In many respects the timing for such a reconsideration is better now than it was during the formal “Paragraph 32” review. As Tom McDonald of BASIC has noted, “NATO had an extremely full agenda [during the period of the review], trying to deal with operations in the Balkans, the Defence Capabilities Initiative and, crucially, the row over EU-NATO relations with regard to the EU Rapid Reaction Force.” In addition, “with impending presidential elections in the United States and both candidates committed to reviewing U.S. nuclear posture, NATO would have its hands tied to a certain degree and would not realistically have been able to consider ‘theological’ nuclear issues until the results of the U.S. exercise were known.”3
With the election now over and the US posture review set to begin, the coming year or two will be a good time for NATO members individually and as a whole to rethink their vision of the appropriate direction for nuclear policies.

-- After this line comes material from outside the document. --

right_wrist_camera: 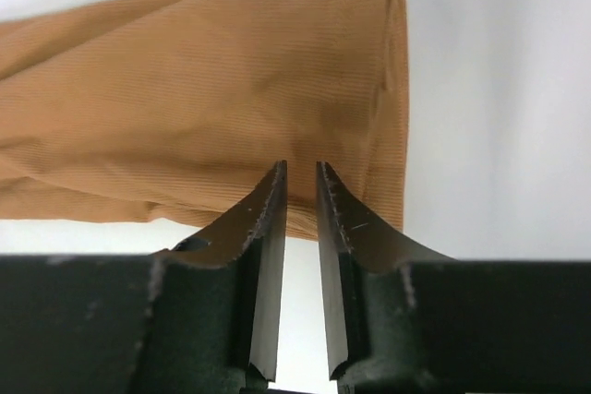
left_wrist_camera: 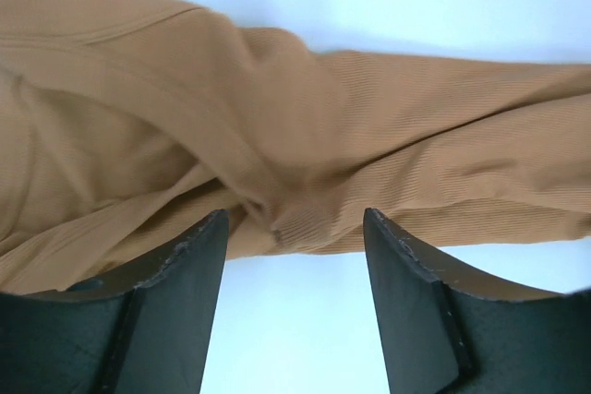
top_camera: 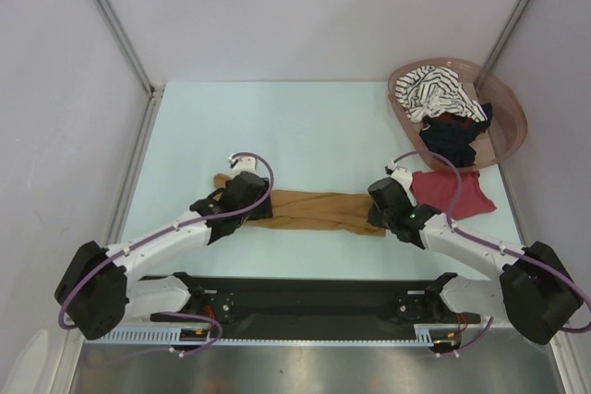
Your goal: Fold and stack the tank tops
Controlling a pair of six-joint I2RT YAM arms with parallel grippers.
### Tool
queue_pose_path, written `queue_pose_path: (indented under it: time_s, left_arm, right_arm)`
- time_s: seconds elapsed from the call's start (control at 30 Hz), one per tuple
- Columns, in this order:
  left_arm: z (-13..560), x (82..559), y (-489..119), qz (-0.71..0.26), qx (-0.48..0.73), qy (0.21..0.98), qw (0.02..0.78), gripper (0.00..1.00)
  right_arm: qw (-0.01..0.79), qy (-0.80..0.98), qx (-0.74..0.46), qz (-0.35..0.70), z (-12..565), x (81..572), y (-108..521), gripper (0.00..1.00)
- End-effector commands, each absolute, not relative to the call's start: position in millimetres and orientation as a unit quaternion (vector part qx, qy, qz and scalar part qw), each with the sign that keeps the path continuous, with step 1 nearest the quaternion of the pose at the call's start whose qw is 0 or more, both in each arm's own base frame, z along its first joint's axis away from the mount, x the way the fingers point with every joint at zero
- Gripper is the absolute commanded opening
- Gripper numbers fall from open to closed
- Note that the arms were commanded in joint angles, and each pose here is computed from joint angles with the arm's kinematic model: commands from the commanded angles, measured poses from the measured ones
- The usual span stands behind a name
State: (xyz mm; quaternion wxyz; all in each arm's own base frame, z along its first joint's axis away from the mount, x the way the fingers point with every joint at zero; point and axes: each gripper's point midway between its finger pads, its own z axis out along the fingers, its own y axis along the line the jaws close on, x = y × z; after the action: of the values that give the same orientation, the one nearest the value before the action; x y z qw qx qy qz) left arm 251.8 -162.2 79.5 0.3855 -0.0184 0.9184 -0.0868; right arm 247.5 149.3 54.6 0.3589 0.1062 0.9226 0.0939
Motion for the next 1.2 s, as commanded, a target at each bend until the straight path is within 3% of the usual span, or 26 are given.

The report also acknowledged that there is a need for greater openness and transparency in NATO nuclear policymaking, promising that “the Alliance will continue to broaden its engagement with interested non-governmental organizations, academic institutions and the general public and will contribute actively to discussion and debate regarding nuclear weapons and nuclear arms control and disarmament issues.” This is a useful promise that may improve the prospects for public access to NATO and NATO government decisionmakers on these issues.
1 The full text of the public version of NATO’s report — “Report on Options for Confidence and Security Building Measures (CSBMs), Verification, Non-Proliferation, Arms Control and Disarmament,” Press Communique M-NAC-2(2000)121, NATO, 14 December 2000.
2 See the relevant section of the “Final Document of the Sixth Review Conference of the Parties to the Treaty on the Non-Proliferation of Nuclear Weapons” (May 2000). For a discussion of these items and how NATO nuclear policy could be modified to become consistent with them, see Tom McDonald and Dan Plesch, “NATO’s nuclear agenda: recommendations for action,” Ploughshares Monitor, September 2000.
3 Tom McDonald, “Paragraph 32 Process: Final Analysis,” BASIC Notes, British American Security Information Council, 11 January 2001.